━━━━━ EXERCISE DATA ━━━━━
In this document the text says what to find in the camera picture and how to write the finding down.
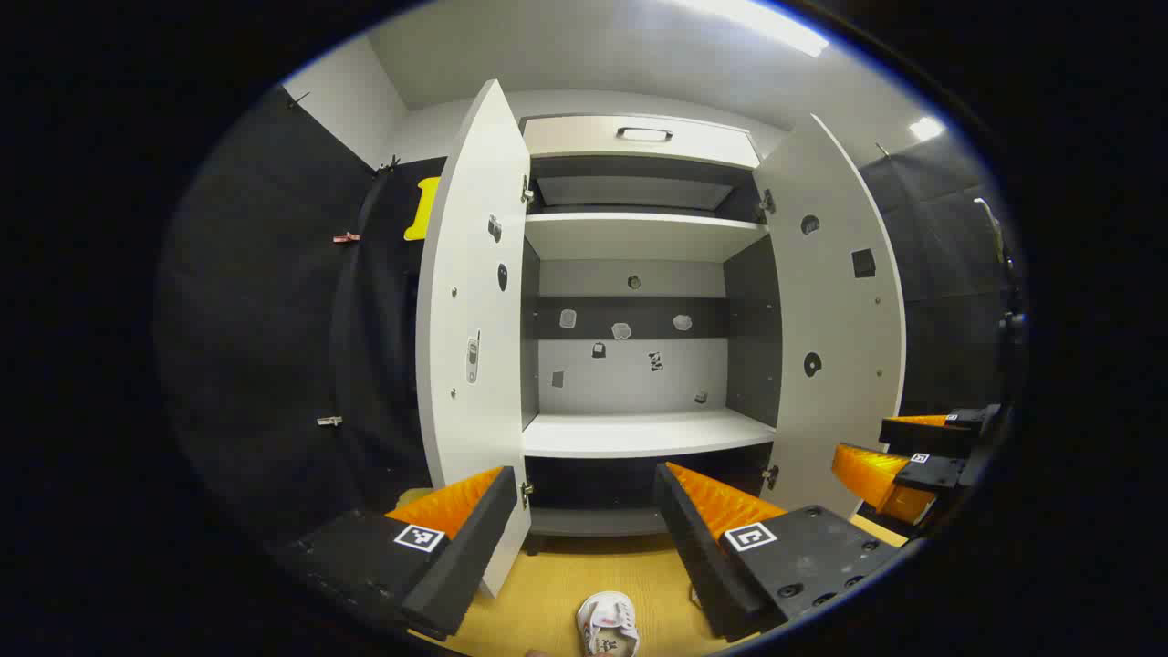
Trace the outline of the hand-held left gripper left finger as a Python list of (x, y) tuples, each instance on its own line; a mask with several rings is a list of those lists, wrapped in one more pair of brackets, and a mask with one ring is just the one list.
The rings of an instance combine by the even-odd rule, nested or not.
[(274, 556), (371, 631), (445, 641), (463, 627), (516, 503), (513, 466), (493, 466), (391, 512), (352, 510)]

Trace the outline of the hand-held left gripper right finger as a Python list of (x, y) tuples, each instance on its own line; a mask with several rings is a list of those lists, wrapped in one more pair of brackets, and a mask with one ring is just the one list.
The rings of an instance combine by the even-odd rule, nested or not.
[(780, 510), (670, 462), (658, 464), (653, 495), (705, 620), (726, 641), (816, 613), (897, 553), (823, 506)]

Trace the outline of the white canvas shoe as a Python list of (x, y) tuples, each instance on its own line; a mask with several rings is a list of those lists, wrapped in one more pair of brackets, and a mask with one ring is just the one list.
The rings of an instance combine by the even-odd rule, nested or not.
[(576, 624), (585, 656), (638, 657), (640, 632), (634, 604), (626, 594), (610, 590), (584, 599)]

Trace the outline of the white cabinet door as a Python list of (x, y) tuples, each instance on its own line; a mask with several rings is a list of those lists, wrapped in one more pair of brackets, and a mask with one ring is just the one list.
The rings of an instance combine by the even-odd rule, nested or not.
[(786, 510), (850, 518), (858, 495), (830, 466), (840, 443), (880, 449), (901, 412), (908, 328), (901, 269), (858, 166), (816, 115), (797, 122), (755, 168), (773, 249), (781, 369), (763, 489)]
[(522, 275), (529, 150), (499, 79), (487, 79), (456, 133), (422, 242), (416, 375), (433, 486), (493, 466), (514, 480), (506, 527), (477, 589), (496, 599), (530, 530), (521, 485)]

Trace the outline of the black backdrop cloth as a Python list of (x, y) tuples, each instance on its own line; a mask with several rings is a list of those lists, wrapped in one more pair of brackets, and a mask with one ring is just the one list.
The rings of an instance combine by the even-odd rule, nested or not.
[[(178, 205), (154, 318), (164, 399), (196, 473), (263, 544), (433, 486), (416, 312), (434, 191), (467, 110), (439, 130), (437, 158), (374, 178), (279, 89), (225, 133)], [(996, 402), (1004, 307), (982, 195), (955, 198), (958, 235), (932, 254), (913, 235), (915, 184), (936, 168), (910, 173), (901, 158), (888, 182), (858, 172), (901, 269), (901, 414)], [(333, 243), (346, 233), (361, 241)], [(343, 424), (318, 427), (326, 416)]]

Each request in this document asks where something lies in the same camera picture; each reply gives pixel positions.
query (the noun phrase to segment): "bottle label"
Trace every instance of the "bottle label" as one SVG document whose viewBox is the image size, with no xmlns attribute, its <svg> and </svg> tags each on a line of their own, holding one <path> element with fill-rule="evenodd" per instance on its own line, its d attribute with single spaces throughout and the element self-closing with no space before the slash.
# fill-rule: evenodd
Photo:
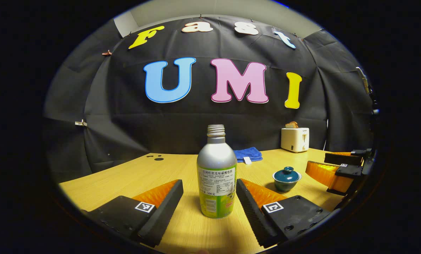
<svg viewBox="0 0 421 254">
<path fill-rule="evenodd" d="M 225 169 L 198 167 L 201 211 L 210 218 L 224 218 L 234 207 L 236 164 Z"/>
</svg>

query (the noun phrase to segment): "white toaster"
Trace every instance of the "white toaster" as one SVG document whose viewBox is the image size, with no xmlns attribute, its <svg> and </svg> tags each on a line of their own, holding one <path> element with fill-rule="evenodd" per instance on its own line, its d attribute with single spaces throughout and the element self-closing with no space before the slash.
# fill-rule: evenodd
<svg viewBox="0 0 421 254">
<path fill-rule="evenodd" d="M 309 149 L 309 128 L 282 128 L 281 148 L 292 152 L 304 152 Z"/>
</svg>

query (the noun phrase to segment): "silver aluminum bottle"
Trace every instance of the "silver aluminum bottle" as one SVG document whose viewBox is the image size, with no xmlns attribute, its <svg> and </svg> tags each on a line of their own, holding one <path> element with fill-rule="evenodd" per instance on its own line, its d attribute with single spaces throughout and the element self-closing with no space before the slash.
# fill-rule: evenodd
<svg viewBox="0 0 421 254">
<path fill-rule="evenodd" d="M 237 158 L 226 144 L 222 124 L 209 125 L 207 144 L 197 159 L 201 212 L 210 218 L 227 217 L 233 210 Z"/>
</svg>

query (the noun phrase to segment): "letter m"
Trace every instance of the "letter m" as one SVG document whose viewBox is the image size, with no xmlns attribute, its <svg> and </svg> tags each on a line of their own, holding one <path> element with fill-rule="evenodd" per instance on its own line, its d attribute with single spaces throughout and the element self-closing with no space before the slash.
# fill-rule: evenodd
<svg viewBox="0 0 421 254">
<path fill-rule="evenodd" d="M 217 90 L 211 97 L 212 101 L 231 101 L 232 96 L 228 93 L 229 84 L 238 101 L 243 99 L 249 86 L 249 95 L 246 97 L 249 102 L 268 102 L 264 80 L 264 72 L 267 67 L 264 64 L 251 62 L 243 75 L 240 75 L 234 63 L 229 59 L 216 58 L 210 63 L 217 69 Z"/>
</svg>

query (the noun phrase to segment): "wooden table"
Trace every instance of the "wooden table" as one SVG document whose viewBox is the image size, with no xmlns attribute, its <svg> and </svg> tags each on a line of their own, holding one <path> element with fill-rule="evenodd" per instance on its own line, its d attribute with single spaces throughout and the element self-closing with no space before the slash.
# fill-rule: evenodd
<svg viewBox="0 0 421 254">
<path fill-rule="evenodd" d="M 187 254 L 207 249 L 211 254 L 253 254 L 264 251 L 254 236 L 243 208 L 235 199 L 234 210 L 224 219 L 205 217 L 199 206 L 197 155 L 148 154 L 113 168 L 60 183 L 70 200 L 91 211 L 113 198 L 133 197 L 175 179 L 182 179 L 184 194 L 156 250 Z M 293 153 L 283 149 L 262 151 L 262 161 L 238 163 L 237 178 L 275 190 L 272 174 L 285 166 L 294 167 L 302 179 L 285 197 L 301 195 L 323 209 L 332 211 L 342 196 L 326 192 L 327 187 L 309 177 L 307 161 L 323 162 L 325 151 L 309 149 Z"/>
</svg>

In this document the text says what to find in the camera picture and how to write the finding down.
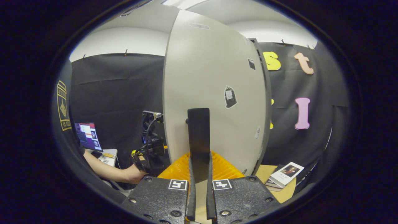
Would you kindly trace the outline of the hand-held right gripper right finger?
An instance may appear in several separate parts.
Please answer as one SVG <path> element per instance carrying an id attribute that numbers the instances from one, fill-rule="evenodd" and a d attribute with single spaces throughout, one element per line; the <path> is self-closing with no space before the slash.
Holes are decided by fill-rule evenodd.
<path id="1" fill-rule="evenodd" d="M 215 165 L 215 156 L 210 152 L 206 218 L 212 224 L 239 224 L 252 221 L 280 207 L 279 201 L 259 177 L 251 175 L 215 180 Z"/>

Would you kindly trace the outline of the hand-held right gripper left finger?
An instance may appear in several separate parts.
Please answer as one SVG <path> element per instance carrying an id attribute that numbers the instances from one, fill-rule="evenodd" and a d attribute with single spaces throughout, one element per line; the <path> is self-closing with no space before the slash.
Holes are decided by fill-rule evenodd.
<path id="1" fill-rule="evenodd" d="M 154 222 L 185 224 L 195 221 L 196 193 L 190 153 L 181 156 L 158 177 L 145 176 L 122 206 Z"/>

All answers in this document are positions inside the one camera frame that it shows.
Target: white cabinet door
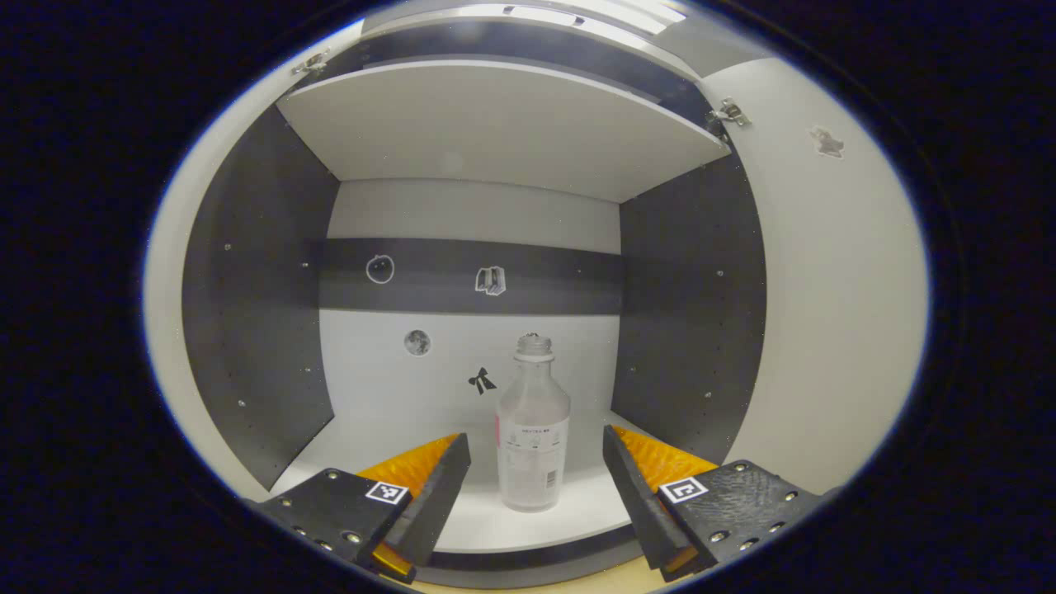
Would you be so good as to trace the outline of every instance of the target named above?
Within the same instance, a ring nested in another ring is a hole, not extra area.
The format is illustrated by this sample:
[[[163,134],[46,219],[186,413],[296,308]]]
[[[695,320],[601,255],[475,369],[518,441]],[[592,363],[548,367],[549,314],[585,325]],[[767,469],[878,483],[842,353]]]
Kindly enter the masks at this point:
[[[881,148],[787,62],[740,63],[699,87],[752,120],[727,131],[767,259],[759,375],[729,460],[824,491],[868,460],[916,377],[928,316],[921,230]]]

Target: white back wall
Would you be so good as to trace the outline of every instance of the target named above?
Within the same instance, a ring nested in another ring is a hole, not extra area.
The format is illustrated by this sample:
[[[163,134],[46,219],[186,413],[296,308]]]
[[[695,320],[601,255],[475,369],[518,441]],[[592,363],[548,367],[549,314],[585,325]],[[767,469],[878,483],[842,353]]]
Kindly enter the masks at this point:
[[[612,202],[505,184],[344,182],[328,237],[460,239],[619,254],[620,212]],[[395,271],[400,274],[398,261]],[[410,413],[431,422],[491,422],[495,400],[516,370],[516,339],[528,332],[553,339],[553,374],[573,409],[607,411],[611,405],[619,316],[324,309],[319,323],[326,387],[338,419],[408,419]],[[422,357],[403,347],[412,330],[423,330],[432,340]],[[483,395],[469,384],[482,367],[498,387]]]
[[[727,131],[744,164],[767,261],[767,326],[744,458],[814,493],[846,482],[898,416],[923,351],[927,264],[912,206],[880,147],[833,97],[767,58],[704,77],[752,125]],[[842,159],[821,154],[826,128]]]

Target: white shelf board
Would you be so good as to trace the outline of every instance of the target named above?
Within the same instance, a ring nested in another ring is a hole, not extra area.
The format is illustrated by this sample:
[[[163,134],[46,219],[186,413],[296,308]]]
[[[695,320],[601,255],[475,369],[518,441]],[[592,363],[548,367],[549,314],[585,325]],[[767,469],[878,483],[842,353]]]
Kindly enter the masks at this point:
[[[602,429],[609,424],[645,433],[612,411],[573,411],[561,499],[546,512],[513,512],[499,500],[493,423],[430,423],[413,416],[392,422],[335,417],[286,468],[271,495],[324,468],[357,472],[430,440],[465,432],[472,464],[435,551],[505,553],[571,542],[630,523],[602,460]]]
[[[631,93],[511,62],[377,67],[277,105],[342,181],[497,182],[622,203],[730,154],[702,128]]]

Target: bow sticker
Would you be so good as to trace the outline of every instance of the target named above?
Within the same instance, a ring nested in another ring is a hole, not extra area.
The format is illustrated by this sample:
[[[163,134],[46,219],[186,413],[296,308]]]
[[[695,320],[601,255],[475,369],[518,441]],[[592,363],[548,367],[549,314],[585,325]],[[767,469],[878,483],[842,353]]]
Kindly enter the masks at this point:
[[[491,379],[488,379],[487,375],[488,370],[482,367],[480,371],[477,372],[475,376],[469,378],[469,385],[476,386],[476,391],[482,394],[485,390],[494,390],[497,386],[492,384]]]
━━━━━
PROBLEM TO SOLVE
Which lines above contain the word "silver"? Copy each one.

COMPLETED TASK
query (the noun phrase to segment): "silver aluminum bottle"
Trace every instance of the "silver aluminum bottle" as one SVG document whose viewBox is the image size, with no xmlns attribute, its <svg> and </svg> tags each on a line of their own, holding one <path> element with fill-rule="evenodd" per instance on its own line, its d attribute with single spaces throughout and the element self-closing with no space before the slash.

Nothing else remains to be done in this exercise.